The most vital ressource on Mars is water, which could as well be transported with pipelines. These have the advantage that they are not affected by storms and dust settlements. On the other hand, insulation is a problem. Surface of -130°C or even less will require a very thick isolation or a heating system to keep the water liquid. Trains could transport the water even in frozen form without special insulation.

The settlers will have to built all settlements on Mars from scratch. With the right planning, they can create more efficient local transportation systems than in Earth’s cities.

As space is a limiting factor – you can only live under a dome – no one wants to waste it for streets and rails. The transporation system in the cities has to move underground. This has to be taken into account in the plans for a city.

When the construction of a new city starts, the settlers can built the tunnels first. They can put all surface buildings on top of them. Then there are tunnels available when they need to introduce a public transporation system. Also goods can be transported underground.
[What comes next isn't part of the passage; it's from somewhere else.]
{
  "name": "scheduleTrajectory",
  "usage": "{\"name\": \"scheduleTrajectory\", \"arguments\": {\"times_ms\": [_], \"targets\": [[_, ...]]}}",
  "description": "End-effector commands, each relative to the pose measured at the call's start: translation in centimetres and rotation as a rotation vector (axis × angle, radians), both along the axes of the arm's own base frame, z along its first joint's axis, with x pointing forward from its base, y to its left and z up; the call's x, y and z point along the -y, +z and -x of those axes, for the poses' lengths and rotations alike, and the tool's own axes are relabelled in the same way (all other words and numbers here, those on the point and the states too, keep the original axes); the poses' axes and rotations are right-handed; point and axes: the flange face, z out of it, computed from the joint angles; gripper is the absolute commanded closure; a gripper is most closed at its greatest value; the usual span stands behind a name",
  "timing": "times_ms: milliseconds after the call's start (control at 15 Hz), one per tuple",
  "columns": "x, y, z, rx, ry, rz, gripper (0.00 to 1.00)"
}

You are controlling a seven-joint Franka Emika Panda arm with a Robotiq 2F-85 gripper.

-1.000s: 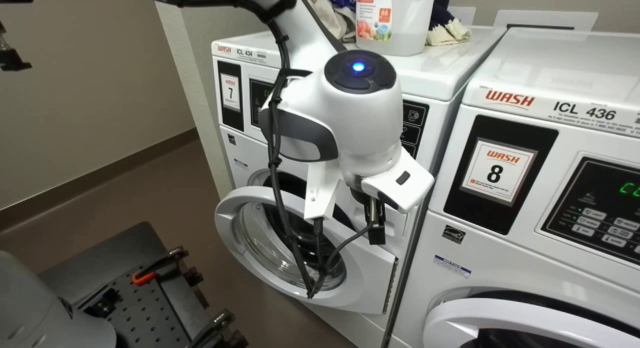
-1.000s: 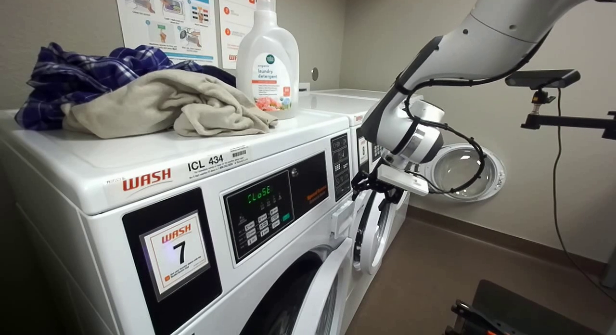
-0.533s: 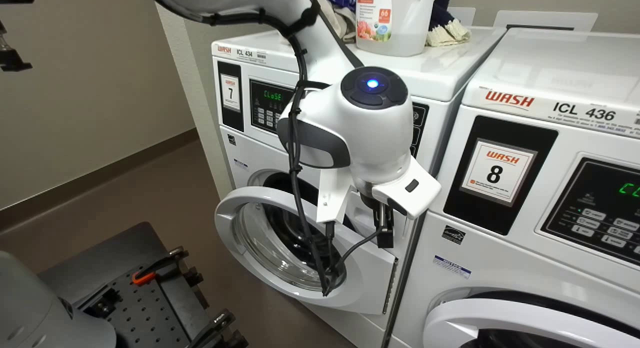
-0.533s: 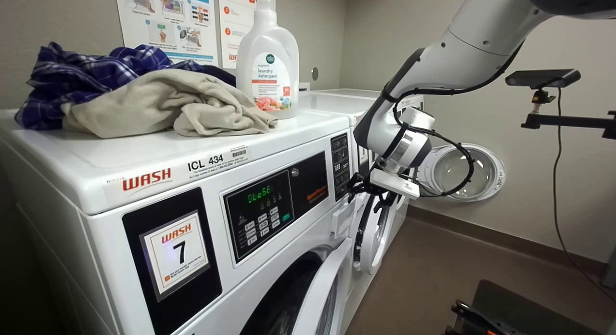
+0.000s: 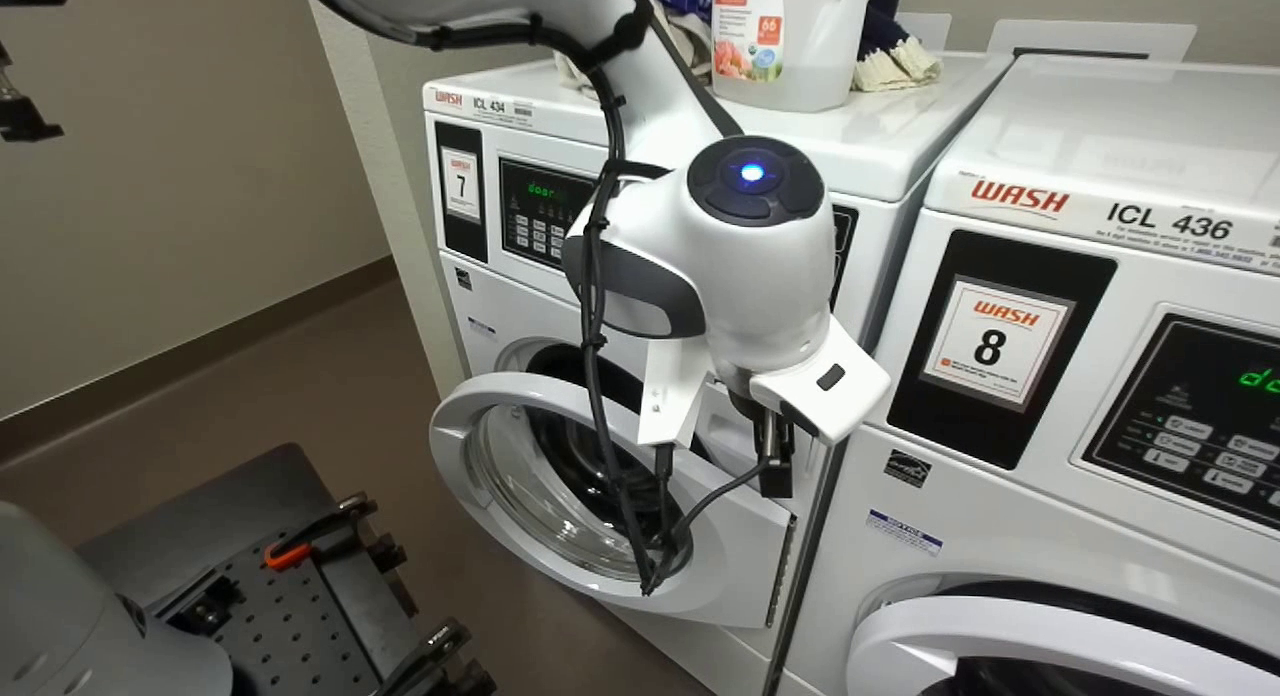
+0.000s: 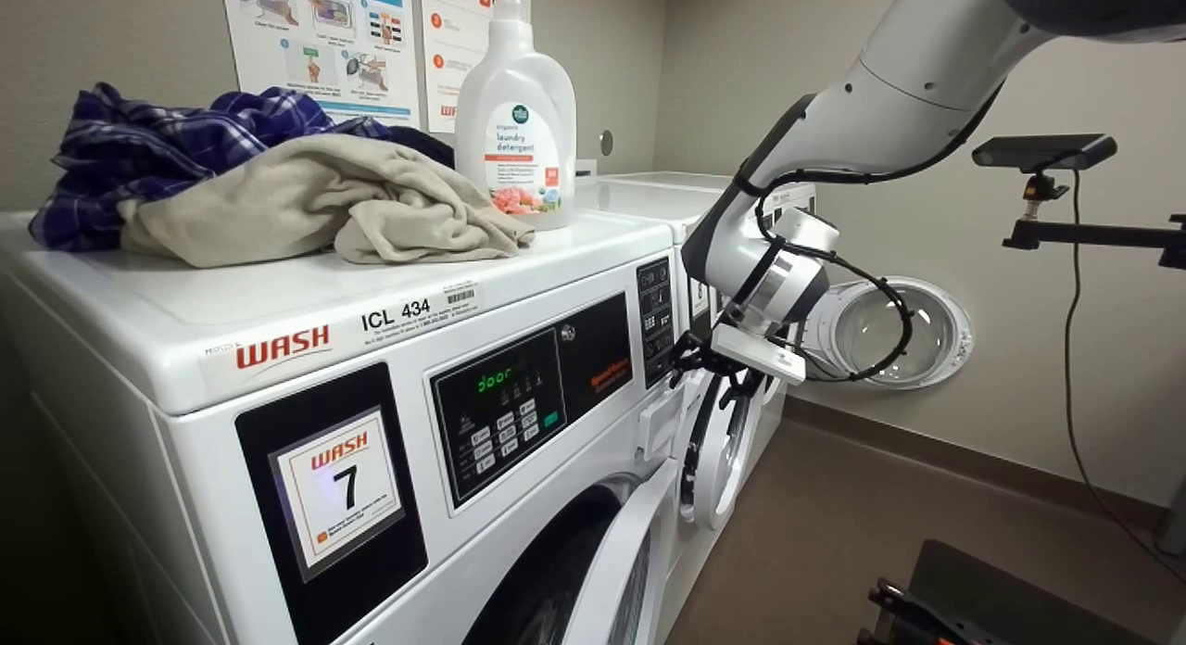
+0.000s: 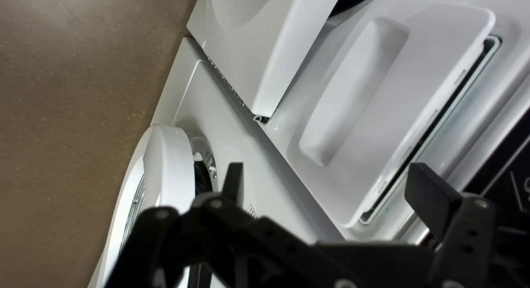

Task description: Pull out the tray of the washing machine

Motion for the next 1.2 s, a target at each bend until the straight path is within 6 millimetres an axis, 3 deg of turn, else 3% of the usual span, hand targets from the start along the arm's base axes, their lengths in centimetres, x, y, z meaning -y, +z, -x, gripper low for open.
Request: {"name": "scheduleTrajectory", "arguments": {"times_ms": [0,400,1133], "targets": [[0.2,-0.5,0.2,0.02,-0.02,0.01,0.0],[0.1,-0.3,-0.4,0.062,-0.068,-0.007,0.0],[0.0,-1.9,0.7,0.051,-0.101,-0.027,0.0]]}}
It would be possible to connect all factories, shops, railway stations etc. with an underground transporation system, as the tunnels are already there.

With most of the traffic underground, the cities will have more space for pedestrians, public plazas and gardens.

Ships are obviously not needed on Mars, as there is no liquid water.

All vehicles that operate on Mars need to be specially equipped to withstand the very fine dust of Mars. Due to the frequent sand storms, the sight of the driver might often be impaired. Maybe fully automated driving can solve this problem. This will require sensors that also work during a sandstorm.